### What you have to do
Print out the data below with every line intact.

━━━━━ Collected material

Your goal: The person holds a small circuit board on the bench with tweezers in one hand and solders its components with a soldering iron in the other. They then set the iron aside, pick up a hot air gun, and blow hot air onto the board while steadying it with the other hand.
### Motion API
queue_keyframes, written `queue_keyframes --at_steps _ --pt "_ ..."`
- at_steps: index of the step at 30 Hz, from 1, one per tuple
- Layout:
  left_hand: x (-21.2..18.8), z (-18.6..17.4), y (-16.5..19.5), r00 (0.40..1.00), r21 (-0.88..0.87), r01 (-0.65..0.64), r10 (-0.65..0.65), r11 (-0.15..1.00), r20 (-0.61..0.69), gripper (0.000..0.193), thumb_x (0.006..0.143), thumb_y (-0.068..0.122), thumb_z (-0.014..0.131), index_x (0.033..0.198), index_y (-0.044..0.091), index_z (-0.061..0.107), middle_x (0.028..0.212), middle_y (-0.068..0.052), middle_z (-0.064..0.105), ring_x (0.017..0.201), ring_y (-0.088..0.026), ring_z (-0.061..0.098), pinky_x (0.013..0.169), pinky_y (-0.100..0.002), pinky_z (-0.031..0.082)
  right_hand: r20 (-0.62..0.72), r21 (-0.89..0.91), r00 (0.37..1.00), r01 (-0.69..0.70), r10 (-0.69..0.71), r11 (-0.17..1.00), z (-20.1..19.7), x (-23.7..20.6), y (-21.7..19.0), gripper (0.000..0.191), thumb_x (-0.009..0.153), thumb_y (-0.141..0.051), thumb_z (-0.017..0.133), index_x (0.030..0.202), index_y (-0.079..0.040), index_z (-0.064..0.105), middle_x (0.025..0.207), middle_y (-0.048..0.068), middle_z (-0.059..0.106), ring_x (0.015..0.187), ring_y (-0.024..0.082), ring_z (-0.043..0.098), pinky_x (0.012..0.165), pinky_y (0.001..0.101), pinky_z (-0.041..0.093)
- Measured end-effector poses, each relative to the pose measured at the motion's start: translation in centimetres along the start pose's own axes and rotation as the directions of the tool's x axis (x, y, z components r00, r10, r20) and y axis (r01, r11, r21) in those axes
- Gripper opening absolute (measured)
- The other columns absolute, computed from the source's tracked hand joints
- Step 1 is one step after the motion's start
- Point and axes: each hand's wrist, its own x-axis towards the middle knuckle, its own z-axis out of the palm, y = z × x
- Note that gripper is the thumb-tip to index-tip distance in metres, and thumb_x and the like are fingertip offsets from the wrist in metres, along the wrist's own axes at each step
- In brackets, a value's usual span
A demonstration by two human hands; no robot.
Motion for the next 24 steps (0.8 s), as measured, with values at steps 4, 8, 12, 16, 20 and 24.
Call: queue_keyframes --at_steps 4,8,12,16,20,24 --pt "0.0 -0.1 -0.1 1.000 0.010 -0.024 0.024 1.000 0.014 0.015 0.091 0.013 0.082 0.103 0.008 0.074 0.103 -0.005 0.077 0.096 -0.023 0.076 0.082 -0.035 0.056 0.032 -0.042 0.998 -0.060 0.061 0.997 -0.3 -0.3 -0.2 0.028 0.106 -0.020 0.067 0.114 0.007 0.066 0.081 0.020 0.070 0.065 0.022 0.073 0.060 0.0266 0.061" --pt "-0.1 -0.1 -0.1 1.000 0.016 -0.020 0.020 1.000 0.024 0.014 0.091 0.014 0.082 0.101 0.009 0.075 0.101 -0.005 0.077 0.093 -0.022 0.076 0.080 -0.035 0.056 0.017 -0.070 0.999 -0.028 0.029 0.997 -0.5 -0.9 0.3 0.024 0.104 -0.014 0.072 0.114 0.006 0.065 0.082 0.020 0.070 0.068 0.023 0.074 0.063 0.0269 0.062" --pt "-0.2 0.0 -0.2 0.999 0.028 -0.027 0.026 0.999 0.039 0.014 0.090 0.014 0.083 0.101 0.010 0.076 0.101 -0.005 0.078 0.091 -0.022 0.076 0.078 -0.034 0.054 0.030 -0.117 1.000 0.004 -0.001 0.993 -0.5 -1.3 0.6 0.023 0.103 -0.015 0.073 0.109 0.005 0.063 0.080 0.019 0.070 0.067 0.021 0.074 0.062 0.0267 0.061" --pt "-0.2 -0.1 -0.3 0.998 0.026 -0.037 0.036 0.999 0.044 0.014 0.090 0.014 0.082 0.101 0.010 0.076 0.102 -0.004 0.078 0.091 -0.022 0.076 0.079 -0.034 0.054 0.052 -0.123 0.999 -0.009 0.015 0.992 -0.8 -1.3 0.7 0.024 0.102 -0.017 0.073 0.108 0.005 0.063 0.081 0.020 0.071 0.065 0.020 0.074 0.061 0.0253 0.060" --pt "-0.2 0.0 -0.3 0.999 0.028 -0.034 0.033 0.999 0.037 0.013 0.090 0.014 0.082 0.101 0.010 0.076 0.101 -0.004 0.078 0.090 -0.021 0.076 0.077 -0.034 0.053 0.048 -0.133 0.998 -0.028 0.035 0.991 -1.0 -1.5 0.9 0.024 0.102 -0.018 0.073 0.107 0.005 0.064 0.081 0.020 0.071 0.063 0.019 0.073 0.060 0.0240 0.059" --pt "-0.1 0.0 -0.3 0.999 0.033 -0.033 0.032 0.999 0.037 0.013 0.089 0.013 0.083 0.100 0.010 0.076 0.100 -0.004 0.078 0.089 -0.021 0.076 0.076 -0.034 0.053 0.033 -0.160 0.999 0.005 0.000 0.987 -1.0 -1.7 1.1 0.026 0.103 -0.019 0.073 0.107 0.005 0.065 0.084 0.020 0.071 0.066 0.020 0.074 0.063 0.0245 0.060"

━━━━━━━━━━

### Task answer
Your goal: The person holds a small circuit board on the bench with tweezers in one hand and solders its components with a soldering iron in the other. They then set the iron aside, pick up a hot air gun, and blow hot air onto the board while steadying it with the other hand.
### Motion API
queue_keyframes, written `queue_keyframes --at_steps _ --pt "_ ..."`
- at_steps: index of the step at 30 Hz, from 1, one per tuple
- Layout:
  left_hand: x (-21.2..18.8), z (-18.6..17.4), y (-16.5..19.5), r00 (0.40..1.00), r21 (-0.88..0.87), r01 (-0.65..0.64), r10 (-0.65..0.65), r11 (-0.15..1.00), r20 (-0.61..0.69), gripper (0.000..0.193), thumb_x (0.006..0.143), thumb_y (-0.068..0.122), thumb_z (-0.014..0.131), index_x (0.033..0.198), index_y (-0.044..0.091), index_z (-0.061..0.107), middle_x (0.028..0.212), middle_y (-0.068..0.052), middle_z (-0.064..0.105), ring_x (0.017..0.201), ring_y (-0.088..0.026), ring_z (-0.061..0.098), pinky_x (0.013..0.169), pinky_y (-0.100..0.002), pinky_z (-0.031..0.082)
  right_hand: r20 (-0.62..0.72), r21 (-0.89..0.91), r00 (0.37..1.00), r01 (-0.69..0.70), r10 (-0.69..0.71), r11 (-0.17..1.00), z (-20.1..19.7), x (-23.7..20.6), y (-21.7..19.0), gripper (0.000..0.191), thumb_x (-0.009..0.153), thumb_y (-0.141..0.051), thumb_z (-0.017..0.133), index_x (0.030..0.202), index_y (-0.079..0.040), index_z (-0.064..0.105), middle_x (0.025..0.207), middle_y (-0.048..0.068), middle_z (-0.059..0.106), ring_x (0.015..0.187), ring_y (-0.024..0.082), ring_z (-0.043..0.098), pinky_x (0.012..0.165), pinky_y (0.001..0.101), pinky_z (-0.041..0.093)
- Measured end-effector poses, each relative to the pose measured at the motion's start: translation in centimetres along the start pose's own axes and rotation as the directions of the tool's x axis (x, y, z components r00, r10, r20) and y axis (r01, r11, r21) in those axes
- Gripper opening absolute (measured)
- The other columns absolute, computed from the source's tracked hand joints
- Step 1 is one step after the motion's start
- Point and axes: each hand's wrist, its own x-axis towards the middle knuckle, its own z-axis out of the palm, y = z × x
- Note that gripper is the thumb-tip to index-tip distance in metres, and thumb_x and the like are fingertip offsets from the wrist in metres, along the wrist's own axes at each step
- In brackets, a value's usual span
A demonstration by two human hands; no robot.
Motion for the next 24 steps (0.8 s), as measured, with values at steps 4, 8, 12, 16, 20 and 24.
Call: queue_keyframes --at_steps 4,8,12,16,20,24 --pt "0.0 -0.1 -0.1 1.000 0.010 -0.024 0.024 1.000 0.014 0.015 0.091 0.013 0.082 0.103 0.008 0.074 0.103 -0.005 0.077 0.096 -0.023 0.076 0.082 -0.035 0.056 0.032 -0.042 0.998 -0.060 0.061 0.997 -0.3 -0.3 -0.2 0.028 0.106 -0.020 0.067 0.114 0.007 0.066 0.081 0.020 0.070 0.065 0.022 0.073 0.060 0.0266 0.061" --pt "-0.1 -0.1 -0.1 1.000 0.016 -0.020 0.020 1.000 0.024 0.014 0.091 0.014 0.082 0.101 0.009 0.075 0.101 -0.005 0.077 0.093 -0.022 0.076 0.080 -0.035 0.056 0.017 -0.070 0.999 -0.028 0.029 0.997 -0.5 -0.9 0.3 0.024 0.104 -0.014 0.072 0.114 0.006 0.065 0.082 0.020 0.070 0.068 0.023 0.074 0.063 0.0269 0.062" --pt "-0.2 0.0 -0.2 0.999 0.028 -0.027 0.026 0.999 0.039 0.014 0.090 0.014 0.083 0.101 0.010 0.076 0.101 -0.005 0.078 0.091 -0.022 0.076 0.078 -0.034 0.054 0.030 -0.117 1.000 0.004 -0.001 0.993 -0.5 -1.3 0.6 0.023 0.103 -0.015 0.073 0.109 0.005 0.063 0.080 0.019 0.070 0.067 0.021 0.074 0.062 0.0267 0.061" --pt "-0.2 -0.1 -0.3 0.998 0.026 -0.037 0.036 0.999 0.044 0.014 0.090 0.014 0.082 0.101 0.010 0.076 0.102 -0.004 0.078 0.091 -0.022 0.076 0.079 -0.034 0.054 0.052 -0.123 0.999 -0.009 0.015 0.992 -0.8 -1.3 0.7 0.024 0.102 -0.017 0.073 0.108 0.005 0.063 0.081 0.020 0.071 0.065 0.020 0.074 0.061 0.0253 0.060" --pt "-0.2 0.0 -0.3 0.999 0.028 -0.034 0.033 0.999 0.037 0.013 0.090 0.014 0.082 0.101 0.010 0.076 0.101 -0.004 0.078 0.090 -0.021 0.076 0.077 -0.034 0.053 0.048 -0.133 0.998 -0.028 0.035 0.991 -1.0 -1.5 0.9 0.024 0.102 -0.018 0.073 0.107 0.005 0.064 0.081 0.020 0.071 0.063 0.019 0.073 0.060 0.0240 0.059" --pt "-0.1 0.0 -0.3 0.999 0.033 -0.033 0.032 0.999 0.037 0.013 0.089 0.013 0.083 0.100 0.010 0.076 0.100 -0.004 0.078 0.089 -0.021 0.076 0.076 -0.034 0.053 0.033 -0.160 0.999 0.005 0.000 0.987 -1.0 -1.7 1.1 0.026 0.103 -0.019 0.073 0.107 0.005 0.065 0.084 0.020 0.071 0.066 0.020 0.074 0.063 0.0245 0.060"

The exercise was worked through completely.